Determine the number of lines in the data that contain "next". Answer with that number only.

[Information shown Boundary: Start]

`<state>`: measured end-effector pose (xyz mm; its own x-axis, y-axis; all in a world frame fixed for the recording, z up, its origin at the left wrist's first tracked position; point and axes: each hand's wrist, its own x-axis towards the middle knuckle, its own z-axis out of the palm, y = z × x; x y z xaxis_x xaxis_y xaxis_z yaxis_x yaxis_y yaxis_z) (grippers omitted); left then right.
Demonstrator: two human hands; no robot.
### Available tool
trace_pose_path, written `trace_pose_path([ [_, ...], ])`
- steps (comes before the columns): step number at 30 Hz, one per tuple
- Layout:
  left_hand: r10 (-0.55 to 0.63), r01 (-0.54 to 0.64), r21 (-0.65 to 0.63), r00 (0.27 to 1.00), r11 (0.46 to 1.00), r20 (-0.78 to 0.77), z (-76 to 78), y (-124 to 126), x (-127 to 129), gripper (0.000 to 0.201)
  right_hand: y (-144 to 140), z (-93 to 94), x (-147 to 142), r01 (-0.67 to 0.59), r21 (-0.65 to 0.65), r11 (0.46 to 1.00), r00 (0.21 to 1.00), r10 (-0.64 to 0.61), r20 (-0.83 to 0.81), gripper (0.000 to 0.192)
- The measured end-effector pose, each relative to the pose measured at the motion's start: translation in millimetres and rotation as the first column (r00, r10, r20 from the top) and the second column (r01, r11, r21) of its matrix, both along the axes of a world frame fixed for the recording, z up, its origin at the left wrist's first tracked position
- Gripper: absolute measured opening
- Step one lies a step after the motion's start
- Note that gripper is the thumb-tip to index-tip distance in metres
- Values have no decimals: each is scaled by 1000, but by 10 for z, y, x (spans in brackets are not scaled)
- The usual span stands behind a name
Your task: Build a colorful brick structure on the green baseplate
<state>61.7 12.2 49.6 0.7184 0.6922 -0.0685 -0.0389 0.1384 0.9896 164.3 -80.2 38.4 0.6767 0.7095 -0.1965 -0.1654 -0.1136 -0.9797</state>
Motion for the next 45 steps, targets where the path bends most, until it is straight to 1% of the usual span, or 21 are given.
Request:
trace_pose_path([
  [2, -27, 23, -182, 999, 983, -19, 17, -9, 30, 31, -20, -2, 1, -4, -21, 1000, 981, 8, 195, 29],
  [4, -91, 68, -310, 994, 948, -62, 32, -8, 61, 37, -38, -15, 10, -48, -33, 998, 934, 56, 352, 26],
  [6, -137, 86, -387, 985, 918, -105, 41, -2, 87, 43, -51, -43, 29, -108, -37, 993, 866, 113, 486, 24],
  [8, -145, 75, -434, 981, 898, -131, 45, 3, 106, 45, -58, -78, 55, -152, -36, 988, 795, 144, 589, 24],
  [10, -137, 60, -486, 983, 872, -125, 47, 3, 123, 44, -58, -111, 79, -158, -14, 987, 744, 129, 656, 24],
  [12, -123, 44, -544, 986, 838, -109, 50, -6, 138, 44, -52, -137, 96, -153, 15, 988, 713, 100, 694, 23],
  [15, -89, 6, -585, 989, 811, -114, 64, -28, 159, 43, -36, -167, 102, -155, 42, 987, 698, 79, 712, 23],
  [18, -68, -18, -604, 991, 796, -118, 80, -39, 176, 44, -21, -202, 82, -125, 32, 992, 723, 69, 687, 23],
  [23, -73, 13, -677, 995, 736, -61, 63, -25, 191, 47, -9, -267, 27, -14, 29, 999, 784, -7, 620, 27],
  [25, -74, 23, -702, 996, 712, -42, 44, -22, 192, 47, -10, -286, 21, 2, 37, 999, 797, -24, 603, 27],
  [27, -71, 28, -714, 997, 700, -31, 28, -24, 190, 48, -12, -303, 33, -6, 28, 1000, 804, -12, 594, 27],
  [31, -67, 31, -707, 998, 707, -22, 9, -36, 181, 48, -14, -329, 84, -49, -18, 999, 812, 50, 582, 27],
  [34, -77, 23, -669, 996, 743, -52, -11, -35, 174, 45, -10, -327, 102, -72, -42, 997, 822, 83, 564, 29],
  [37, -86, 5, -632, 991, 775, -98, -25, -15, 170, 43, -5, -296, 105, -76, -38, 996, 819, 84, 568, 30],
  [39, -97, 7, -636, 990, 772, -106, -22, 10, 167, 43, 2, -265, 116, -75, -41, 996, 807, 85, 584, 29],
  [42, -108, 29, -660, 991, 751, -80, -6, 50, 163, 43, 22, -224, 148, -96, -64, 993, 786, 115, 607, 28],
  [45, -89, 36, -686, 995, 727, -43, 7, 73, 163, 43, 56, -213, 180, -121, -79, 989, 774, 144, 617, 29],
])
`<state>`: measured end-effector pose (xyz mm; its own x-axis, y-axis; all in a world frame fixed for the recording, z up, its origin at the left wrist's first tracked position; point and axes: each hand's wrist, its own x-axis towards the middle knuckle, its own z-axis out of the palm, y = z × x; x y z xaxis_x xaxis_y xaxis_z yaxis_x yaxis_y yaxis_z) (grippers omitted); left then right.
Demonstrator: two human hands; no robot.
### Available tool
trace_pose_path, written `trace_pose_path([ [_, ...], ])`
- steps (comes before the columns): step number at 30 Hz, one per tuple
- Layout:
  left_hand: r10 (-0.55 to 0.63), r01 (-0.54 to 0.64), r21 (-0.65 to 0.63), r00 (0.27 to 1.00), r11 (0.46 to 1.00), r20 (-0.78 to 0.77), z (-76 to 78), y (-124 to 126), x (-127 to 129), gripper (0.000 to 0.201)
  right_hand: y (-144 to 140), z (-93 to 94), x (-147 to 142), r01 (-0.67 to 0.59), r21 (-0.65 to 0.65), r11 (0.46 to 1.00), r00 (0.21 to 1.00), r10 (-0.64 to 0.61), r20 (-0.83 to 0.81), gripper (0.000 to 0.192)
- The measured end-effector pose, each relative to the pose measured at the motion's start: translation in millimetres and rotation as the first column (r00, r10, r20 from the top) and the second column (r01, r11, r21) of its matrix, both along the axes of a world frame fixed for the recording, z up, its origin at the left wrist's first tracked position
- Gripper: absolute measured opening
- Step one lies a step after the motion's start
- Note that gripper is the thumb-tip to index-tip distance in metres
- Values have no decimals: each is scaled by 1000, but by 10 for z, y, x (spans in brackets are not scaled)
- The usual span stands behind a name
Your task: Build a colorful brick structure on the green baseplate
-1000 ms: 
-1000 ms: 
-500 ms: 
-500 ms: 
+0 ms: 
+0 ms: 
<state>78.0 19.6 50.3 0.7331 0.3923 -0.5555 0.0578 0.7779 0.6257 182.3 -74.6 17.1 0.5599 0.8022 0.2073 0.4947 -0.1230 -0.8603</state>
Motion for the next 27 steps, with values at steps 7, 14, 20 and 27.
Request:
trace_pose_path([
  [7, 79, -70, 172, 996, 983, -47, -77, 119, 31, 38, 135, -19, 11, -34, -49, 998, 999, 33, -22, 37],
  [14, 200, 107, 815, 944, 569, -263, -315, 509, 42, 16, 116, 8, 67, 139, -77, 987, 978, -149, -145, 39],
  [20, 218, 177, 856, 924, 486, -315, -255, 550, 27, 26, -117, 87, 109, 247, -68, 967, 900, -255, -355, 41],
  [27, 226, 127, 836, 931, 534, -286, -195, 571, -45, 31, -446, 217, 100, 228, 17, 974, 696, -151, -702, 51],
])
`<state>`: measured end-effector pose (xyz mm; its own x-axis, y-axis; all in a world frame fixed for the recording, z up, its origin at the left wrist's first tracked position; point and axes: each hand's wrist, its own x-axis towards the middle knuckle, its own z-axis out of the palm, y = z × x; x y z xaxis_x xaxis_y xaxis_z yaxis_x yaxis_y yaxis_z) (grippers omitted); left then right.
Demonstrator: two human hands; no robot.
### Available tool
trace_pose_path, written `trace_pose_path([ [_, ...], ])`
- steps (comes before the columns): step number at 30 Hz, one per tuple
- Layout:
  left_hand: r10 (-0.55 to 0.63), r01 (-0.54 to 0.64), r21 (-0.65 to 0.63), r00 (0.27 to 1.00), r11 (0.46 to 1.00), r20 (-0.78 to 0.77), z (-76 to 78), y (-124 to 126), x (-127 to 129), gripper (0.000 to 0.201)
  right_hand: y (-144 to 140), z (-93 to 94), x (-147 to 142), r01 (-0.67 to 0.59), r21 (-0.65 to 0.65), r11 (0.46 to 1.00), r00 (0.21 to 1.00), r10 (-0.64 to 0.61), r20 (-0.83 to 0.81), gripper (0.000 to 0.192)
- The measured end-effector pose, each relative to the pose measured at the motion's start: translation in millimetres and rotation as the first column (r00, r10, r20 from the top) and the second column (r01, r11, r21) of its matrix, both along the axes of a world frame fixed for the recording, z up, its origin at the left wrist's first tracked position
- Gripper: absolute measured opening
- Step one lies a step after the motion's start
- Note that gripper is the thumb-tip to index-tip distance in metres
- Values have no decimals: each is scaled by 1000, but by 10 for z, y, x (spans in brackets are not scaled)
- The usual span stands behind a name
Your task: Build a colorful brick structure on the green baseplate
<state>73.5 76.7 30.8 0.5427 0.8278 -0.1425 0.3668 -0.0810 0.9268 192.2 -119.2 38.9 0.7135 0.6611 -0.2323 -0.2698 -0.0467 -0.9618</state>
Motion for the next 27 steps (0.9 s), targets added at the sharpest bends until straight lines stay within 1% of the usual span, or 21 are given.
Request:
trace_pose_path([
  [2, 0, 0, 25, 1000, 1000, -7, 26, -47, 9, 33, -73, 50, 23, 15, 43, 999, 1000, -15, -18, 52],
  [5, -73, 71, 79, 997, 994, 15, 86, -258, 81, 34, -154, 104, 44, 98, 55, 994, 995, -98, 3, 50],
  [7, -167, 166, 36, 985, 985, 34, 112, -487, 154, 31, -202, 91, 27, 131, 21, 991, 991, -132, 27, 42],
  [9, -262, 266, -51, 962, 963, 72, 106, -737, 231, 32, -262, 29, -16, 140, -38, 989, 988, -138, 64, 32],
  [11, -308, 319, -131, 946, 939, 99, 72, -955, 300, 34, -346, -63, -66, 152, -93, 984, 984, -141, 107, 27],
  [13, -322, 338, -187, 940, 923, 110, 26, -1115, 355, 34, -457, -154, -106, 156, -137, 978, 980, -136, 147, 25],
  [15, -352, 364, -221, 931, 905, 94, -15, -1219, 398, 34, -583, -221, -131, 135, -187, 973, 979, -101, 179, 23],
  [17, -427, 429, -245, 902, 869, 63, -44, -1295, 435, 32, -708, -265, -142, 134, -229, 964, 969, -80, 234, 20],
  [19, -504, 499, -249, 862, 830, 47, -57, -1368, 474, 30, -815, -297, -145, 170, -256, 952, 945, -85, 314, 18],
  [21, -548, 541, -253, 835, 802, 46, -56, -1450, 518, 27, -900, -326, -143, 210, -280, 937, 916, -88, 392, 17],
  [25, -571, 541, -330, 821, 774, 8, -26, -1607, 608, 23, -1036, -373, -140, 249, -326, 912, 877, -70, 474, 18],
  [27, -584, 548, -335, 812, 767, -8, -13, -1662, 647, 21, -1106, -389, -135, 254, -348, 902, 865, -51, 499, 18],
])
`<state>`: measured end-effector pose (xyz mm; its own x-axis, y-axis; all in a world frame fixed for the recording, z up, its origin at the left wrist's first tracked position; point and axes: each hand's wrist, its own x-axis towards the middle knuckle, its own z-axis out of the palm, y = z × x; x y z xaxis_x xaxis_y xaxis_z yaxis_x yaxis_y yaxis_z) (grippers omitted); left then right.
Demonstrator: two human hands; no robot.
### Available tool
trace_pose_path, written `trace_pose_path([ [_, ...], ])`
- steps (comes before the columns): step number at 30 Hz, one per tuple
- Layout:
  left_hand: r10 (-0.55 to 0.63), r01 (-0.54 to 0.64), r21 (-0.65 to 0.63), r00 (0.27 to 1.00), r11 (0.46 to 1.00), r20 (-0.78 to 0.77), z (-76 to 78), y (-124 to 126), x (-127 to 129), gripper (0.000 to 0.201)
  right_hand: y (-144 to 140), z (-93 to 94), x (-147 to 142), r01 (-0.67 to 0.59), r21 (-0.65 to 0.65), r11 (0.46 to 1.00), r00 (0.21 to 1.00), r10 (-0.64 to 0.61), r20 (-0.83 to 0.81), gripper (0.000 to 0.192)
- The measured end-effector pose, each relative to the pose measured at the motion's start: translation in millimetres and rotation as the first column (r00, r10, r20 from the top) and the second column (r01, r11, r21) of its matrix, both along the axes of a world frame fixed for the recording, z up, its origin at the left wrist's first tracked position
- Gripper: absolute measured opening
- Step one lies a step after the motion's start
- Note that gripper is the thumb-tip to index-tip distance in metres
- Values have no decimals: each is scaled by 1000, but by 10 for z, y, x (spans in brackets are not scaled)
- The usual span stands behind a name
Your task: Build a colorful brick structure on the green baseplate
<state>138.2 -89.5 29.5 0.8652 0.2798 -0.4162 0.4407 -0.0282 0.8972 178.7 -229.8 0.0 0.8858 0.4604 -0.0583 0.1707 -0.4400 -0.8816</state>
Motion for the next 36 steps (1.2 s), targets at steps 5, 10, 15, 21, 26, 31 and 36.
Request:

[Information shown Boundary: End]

Result of the task: 4